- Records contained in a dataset
☆ ☆ ☆ ☆ ☆
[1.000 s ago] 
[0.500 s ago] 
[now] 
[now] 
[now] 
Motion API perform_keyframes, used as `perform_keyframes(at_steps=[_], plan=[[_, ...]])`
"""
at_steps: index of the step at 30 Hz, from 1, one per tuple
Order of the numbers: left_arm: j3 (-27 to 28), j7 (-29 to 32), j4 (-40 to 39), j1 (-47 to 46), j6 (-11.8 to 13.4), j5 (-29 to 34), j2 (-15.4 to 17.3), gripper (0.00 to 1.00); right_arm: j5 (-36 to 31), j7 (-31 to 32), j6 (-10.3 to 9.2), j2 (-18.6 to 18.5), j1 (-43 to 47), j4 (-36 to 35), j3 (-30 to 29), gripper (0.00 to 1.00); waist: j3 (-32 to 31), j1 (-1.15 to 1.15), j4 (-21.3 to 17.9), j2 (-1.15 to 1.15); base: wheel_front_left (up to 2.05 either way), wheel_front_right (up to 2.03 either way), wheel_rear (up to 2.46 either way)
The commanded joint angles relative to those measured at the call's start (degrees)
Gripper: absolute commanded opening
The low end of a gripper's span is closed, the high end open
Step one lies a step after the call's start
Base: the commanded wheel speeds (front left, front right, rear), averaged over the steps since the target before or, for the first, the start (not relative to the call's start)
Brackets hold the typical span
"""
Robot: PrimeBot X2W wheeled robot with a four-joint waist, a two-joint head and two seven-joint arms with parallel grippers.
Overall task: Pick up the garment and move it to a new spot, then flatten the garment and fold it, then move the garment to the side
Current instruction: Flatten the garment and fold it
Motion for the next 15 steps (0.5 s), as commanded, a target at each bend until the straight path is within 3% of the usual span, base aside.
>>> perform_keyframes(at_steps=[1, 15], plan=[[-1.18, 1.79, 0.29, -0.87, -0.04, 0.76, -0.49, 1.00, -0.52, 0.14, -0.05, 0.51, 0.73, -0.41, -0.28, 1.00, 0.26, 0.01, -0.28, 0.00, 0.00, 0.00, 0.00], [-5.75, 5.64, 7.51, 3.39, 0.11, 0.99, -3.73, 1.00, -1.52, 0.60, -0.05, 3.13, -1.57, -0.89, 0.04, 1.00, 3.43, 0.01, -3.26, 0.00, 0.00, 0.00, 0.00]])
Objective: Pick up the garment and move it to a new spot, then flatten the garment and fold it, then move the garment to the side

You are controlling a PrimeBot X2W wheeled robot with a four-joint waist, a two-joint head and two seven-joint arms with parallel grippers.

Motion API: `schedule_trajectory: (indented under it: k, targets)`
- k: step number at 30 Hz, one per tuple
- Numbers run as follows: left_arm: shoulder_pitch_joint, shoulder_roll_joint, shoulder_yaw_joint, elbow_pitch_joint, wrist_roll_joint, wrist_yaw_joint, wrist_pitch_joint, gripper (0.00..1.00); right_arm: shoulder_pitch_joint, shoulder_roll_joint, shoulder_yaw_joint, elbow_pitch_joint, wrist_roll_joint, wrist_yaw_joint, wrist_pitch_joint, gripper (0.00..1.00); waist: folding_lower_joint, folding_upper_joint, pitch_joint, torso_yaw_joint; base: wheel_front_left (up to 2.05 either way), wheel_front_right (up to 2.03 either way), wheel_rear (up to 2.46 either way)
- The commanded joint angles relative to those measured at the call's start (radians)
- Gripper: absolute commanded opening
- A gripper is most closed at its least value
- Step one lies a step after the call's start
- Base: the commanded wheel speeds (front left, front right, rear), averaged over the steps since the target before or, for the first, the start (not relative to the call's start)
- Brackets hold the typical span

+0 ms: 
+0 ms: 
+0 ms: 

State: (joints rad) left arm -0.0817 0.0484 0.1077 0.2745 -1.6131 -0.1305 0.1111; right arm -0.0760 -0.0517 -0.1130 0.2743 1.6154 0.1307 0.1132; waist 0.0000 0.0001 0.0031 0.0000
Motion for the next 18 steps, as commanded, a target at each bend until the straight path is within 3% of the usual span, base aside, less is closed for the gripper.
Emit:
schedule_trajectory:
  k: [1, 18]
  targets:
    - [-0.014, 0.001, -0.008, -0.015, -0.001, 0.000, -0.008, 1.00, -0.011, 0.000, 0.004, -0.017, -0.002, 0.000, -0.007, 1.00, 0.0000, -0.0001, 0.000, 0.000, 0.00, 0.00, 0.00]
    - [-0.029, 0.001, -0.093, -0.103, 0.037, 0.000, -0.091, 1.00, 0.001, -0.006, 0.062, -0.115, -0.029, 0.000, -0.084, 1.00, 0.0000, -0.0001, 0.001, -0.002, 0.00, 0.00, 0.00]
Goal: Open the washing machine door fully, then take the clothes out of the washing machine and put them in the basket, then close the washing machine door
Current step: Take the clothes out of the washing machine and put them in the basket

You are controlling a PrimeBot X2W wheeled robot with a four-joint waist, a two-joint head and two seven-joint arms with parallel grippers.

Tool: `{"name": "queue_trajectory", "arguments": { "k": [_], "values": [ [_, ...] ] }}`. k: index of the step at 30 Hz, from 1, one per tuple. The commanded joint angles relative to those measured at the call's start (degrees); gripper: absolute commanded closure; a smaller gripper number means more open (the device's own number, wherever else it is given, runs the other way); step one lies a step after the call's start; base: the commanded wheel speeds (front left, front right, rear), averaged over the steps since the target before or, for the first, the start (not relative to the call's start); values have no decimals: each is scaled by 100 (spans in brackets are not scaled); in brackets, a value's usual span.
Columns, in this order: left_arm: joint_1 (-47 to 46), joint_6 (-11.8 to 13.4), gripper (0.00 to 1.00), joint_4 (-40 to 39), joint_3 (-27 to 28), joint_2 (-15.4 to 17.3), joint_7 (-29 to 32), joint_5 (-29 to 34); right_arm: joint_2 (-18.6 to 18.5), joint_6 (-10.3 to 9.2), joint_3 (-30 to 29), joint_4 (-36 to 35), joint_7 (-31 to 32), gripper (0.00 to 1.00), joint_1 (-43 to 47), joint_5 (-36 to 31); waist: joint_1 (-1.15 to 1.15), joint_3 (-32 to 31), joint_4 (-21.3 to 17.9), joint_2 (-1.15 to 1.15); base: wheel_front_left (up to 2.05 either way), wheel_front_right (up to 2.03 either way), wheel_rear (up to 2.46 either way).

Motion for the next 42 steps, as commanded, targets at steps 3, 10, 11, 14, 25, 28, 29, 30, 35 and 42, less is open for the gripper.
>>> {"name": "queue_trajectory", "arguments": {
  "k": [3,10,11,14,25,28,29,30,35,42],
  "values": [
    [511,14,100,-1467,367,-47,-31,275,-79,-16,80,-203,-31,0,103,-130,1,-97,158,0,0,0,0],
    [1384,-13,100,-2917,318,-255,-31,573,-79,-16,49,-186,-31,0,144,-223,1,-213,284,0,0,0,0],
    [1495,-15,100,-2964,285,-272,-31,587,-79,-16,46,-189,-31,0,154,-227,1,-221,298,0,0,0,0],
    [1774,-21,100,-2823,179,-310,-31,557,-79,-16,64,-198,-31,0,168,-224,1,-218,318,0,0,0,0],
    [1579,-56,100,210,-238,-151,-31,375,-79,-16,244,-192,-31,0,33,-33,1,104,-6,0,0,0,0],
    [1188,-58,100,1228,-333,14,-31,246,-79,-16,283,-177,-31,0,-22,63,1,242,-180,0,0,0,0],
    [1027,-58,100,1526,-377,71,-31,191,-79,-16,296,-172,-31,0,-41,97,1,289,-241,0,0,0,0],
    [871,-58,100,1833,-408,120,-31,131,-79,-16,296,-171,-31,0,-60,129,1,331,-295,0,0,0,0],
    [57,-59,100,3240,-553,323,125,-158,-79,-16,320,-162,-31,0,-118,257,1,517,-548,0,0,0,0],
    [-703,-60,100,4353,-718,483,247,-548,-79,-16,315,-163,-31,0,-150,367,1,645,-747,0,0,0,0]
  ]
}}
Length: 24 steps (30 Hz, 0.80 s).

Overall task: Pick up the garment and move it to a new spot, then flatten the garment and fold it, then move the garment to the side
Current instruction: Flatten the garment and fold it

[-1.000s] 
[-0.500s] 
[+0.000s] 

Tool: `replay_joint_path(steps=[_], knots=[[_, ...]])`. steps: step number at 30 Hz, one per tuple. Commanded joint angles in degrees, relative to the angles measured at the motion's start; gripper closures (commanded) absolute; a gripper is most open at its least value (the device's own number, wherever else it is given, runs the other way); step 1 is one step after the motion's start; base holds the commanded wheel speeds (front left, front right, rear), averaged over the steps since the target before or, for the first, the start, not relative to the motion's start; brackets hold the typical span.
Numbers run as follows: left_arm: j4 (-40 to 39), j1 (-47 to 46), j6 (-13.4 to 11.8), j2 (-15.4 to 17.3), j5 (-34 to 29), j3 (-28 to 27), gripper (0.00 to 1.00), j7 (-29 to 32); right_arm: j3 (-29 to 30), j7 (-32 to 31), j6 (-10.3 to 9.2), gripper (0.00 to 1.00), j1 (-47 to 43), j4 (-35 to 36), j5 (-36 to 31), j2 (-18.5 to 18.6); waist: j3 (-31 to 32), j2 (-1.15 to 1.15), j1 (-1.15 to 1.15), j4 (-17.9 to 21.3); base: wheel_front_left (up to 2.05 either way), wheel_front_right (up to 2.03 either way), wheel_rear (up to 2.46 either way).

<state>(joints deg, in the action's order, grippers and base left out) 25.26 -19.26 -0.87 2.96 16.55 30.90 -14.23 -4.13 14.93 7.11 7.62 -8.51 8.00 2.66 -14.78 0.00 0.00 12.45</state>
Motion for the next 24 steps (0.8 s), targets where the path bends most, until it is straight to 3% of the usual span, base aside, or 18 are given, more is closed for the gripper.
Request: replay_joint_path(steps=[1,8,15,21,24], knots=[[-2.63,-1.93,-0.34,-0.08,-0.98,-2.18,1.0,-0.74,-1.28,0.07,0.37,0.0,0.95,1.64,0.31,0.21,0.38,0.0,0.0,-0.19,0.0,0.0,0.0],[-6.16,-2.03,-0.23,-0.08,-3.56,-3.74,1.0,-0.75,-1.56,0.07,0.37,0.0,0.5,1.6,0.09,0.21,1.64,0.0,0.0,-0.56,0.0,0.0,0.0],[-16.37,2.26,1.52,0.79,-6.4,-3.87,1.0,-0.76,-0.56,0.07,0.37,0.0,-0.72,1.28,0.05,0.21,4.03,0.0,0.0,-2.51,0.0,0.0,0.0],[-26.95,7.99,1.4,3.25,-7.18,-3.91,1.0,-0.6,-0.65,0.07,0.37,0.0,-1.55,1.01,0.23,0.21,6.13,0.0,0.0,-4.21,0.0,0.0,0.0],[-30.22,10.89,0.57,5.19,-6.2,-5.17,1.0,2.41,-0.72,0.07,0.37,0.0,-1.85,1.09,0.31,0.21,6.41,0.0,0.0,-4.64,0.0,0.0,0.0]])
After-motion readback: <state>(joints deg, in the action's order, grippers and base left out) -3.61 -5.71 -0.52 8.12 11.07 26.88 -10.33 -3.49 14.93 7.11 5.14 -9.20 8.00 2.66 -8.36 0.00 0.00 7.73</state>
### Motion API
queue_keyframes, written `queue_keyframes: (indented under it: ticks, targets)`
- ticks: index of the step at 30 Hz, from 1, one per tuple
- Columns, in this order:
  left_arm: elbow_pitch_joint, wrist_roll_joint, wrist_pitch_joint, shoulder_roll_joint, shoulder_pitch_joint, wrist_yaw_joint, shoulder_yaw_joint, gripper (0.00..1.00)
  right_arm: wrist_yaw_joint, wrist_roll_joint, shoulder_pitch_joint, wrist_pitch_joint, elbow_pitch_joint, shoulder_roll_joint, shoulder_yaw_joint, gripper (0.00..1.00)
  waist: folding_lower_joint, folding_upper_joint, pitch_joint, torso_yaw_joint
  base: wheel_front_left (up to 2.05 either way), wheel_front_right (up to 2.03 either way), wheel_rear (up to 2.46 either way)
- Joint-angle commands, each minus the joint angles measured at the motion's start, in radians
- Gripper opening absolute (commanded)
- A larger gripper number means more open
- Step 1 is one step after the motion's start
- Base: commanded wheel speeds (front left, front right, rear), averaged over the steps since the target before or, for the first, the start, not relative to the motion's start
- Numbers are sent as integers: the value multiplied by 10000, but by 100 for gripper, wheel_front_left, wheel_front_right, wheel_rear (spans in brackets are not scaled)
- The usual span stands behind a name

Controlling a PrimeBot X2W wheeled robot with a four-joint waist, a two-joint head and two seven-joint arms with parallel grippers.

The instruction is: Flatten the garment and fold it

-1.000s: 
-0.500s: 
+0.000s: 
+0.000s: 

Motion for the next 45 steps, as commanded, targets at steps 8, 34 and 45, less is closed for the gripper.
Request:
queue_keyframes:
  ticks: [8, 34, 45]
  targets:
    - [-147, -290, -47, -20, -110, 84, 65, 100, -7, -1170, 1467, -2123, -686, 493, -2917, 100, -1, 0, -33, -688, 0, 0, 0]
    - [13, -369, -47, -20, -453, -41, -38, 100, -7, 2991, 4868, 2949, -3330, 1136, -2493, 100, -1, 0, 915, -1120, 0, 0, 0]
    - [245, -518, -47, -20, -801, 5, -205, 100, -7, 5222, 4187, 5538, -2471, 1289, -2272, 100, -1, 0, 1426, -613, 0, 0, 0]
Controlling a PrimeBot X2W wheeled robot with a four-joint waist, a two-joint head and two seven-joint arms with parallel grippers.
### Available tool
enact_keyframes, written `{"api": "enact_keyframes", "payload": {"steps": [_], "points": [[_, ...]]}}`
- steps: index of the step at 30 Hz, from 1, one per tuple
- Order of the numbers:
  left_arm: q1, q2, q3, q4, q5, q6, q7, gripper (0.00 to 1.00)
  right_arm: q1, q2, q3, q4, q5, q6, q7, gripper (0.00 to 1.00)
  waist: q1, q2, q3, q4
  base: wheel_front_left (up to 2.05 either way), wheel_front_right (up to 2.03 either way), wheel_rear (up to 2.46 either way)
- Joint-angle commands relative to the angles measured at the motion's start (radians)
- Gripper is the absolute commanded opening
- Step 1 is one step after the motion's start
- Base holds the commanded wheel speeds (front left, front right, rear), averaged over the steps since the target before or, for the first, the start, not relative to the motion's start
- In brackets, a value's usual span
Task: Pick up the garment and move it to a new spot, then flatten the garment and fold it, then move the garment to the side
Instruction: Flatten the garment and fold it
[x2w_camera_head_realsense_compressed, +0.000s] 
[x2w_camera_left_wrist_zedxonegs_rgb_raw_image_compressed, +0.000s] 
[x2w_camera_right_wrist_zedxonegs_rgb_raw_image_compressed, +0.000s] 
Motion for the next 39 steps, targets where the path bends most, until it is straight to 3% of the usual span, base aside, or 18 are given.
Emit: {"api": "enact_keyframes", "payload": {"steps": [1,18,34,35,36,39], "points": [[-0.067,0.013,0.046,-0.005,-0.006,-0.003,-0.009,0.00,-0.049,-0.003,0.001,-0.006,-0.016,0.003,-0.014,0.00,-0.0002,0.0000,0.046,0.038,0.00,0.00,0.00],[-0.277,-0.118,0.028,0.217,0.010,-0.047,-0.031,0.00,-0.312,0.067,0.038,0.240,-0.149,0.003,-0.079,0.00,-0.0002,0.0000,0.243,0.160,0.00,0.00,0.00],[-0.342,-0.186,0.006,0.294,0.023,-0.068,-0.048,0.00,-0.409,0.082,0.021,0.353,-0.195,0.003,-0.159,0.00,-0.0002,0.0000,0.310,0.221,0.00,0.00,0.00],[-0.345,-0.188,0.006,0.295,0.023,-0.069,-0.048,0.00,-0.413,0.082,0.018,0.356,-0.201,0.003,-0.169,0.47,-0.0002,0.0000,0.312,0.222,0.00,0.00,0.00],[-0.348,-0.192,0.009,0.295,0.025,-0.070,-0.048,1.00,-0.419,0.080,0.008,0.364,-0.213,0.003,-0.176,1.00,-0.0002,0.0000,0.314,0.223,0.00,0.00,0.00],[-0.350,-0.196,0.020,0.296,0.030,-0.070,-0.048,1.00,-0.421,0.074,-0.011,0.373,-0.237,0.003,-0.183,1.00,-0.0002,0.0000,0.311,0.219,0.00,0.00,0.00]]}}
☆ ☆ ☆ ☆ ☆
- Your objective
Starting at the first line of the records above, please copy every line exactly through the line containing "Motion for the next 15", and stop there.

- Written solution
[1.000 s ago] 
[0.500 s ago] 
[now] 
[now] 
[now] 
Motion API perform_keyframes, used as `perform_keyframes(at_steps=[_], plan=[[_, ...]])`
"""
at_steps: index of the step at 30 Hz, from 1, one per tuple
Order of the numbers: left_arm: j3 (-27 to 28), j7 (-29 to 32), j4 (-40 to 39), j1 (-47 to 46), j6 (-11.8 to 13.4), j5 (-29 to 34), j2 (-15.4 to 17.3), gripper (0.00 to 1.00); right_arm: j5 (-36 to 31), j7 (-31 to 32), j6 (-10.3 to 9.2), j2 (-18.6 to 18.5), j1 (-43 to 47), j4 (-36 to 35), j3 (-30 to 29), gripper (0.00 to 1.00); waist: j3 (-32 to 31), j1 (-1.15 to 1.15), j4 (-21.3 to 17.9), j2 (-1.15 to 1.15); base: wheel_front_left (up to 2.05 either way), wheel_front_right (up to 2.03 either way), wheel_rear (up to 2.46 either way)
The commanded joint angles relative to those measured at the call's start (degrees)
Gripper: absolute commanded opening
The low end of a gripper's span is closed, the high end open
Step one lies a step after the call's start
Base: the commanded wheel speeds (front left, front right, rear), averaged over the steps since the target before or, for the first, the start (not relative to the call's start)
Brackets hold the typical span
"""
Robot: PrimeBot X2W wheeled robot with a four-joint waist, a two-joint head and two seven-joint arms with parallel grippers.
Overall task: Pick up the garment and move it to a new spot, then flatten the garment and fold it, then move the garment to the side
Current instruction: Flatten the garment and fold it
Motion for the next 15 steps (0.5 s), as commanded, a target at each bend until the straight path is within 3% of the usual span, base aside.

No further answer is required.